A second project, also funded by NSF IRES for nearly $400,000, will take 18 UNH undergraduate and graduate students to the mountains and rainforests of Ecuador to explore that region’s water-related challenges from both science and policy perspectives. Heidi Asbjornsen, professor of natural resources and the environment, leads the project, called the Andean-Amazonian Watershed Experience: Exploring Sustainability of Mountain Ecosystems in Ecuador, or AWESOME.
“The Andean-Amazonian region of Ecuador is experiencing a range of pressing water-related issues and policy responses, making it an ideal landscape for engaging students in international research experiences,” says Asbjornsen. “As our world becomes increasingly globalized and interconnected, providing opportunities for U.S. students to engage in international research and cultural exchange is essential to creating a globally aware and skilled workforce capable of tackling the challenges of the future.” In addition to Asbjornsen, UNH faculty members Bill McDowell, professor of natural resources and the environment, Tom Safford, associate professor of sociology, and Catherine Ashcraft, assistant professor of natural resources and the environment, are co-investigators, along with Shadi Atallah of the University of Illinois.

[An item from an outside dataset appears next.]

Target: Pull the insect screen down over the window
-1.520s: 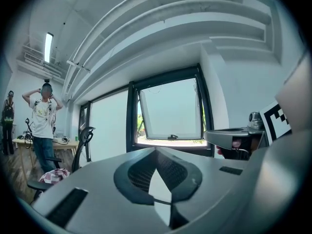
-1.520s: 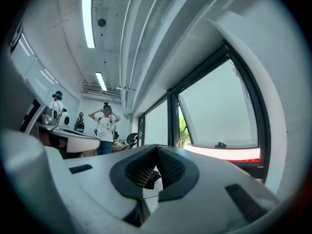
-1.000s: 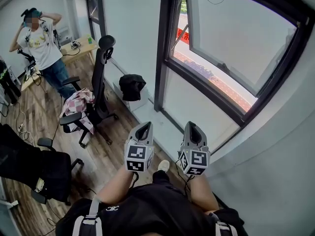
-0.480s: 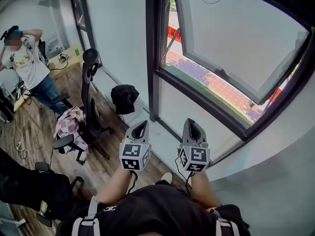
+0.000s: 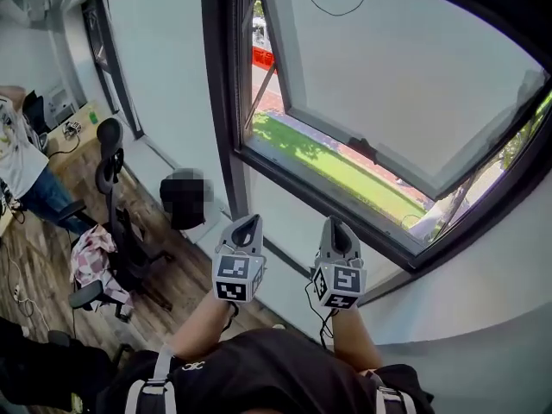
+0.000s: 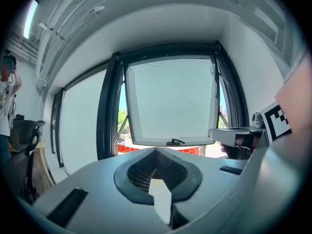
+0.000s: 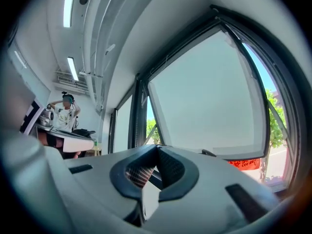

When the ambitious EMergent Ecosystem Response to ChanGE, or EMERGE, institute launched at UNH last year with a $3.6 million NSF grant, it promised a research training component for early career researchers. EMERGE is currently recruiting 30 undergraduate and post-baccalaureate students for paid research experiences in the summers of 2022, ’23 and ’24, says Varner, who co-directs the multi-institution EMERGE and is a researcher in the Earth Systems Research Center of UNH's Institute for the Study of Earth, Oceans, and Space. Students will develop projects that investigate how a rapidly warming Arctic is transforming permafrost peatlands into wetlands and will travel to Arctic Sweden to conduct their research.
“Being able to predict how ecosystems respond to climate change is a pressing societal need,” Varner says. “It’s imperative that we train the next generation of scientists to work across disciplines to tackle the complex research questions that face our world today.”
UNH scientists involved in EMERGE include Steve Frolking, research professor in Earth sciences; Michael Palace, associate professor in Earth sciences; and Ernakovich. Those involved in planning and implementing the early career researcher training programs are Florencia Fahnestock, research scientist in Earth sciences (co-director of the EMERGE research experiences for undergraduates, or REU); Melissa Aikens, assistant professor in biological sciences; Kate Siler, program coordinator of UNH ADVANCE; and Erik Froburg, education and outreach specialist, UNH’s Leitzel Center.
“Hands-on research experiences and cultural exchanges help students to see the world and themselves in new ways,” says Ernakovich, who is involved in all three programs. “These new student-centered research programs help our collective efforts to transform students into leaders in the study of our changing Earth system.”
ICES-TALKS and AWESOME are funded by the National Science Foundation Office of International Science and Engineering, award numbers 2107214 and 1952541, respectively. EMERGE is funded by the NSF Division of Biological Infrastructure, award number 2022070.